De: Euclides Oliveira
Data: Monday, June 05, 2006 12:18 PM
Assunto: Mensagem a Rodrigo Bergamo

Prezado colega Rodrigo Bergamo, li com atenção o seu texto acima e tenho, sobre ele, algumas observações a fazer:

1 - Os centros históricos fazem parte da memória física das cidades e sua recuperação é fundamental para a sua coesão urbana e para a identidade de seus habitantes; o maior vilão desta deteriorização que você, com toda a razão, aponta, é o automóvel, com a carga de sujeira, poluição ambiental, sonora e visual que traz consigo. É claro que existem outros fatores, como a migração das elites para as periferias, mas temos de aprender a aceitar que a renovação destes centros visa a atrair, para habitá-los, não os ricos, mas a pequena burguesia ligada a prestação de serviços, os empregados do comércio, profissionais liberais, etc., além de, é claro, a reciclagem dos edifícios de escritórios, comerciais, de lazer e cultura, hotéis, etc. Eles não podem e não devem serem pensados como um espaço predominantemente destinado às classes de maior poder aquisitivo, pois elas certamente não retornarão para as áreas centrais das cidades, devido ao seu modo peculiar de vida.

2 - Esta revitalização é possível, sim, com a concessão não apenas de facilidades para aqueles que nela investirem, mas com a criação de dificuldades de construção em outros locais que não interessem ao plano de expansão urbana da cidade, além do indispensável suporte financeiro do setor Público no processo. Mecanismos para a realização deste fim existem, mas é nescessária a vontade política de viabilizá-los. E trata-se de uma atuação que demandará não apenas anos, mas décadas, sendo imprescindível a sua continuidade por várias administrações consecutivas. A mobilização da população através de associações de moradores, amigos de bairro, etc. é importantíssima para cobrar esta continuidade dos políticos que vierem a ocupar a cadeira de prefeito desta cidade.
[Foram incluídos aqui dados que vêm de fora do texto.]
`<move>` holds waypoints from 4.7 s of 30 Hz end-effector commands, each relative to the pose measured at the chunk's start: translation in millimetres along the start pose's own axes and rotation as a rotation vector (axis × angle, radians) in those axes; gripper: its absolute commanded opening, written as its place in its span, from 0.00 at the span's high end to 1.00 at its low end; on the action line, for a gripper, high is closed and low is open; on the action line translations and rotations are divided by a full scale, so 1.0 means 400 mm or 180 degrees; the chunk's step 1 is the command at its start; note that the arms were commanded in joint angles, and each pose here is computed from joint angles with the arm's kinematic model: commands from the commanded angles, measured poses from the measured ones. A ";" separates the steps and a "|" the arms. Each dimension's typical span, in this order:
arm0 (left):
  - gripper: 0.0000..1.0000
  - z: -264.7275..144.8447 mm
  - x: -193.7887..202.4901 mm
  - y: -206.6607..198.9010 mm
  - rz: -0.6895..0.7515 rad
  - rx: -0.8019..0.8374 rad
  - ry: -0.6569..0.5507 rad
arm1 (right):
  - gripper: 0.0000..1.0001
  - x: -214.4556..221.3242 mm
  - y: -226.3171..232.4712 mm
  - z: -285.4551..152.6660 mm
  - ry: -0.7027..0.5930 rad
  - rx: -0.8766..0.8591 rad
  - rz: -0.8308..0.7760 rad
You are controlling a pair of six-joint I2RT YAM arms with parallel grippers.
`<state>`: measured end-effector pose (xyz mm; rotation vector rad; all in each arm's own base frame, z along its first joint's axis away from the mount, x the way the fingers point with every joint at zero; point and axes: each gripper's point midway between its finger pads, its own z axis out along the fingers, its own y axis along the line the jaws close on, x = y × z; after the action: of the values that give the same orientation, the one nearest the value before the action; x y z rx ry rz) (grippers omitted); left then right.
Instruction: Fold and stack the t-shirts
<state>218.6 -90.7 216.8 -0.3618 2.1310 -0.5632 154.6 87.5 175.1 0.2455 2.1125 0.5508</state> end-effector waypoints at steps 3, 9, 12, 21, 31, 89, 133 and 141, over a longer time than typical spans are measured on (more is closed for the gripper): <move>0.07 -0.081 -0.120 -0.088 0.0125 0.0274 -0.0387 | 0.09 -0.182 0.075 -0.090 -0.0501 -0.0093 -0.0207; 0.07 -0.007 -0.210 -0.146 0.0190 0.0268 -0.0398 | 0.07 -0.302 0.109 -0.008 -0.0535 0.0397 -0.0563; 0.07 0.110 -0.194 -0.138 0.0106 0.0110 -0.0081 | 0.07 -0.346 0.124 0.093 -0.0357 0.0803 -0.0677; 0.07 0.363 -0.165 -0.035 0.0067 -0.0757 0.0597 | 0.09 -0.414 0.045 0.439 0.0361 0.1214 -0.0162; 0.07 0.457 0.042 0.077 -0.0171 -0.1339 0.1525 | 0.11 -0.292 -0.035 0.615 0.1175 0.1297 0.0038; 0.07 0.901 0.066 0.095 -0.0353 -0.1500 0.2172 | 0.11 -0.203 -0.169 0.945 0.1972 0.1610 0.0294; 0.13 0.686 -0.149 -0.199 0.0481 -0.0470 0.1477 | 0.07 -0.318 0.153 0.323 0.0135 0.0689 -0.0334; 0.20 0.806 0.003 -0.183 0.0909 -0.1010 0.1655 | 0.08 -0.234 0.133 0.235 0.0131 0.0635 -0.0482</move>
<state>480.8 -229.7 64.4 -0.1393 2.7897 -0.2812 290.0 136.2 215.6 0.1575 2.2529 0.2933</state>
3 - Acho difícil um jardim linear, suspenso sobre uma imensa estrutura, a uns quinze metros do solo (como propõe a equipe vencedora do concurso) "pegar", além de nesta solução, persistirem os problemas atuais para os níveis dos prédios adjacentes inferiores ao do tabuleiro do elevado. Neste ponto, acho mais interessante o projeto do colega Mauricio Tuck Schneider, pois desafoga os prédios vizinhos ao "minhocão", mas a minha opinião, já manifestada anteriormente, é que não devemos mais despender recursos para melhorar a situação do transporte individual em São Paulo. Hoje em dia, na Alemanha e na Holanda, afunilam-se vias públicas propositalmente para que causem engarrafamentos de trânsito que desestimulem o uso do automóvel; um colega disse-me que, recentemente, a Prefeitura de Paris proibiu novos estacionamentos subterrâneos no centro (não os há na superfície) bem como a construção nele, de edifícios residenciais e comerciais com vagas para veículos. Como podemos ver, países que possuem meios de transporte coletivo eficientíssimos, continuam lutando para o abandono do uso corriqueiro do veículo particular, pelo transtorno geral que este causa, incluida, neste rol, a poluição assustadora da atmosfera do nosso planeta.

4 - É verdade que o "Minhocão" é patrimônio do povo de São Paulo, que o pagou com seus impostos, mas tenho certeza que poucos cidadãos ficarão infelizes com a sua demolição se for feita uma correta campanha de esclarecimento sobre o assunto. Repito que viadutos não deveriam jamais fazerem parte das paisagens urbanas.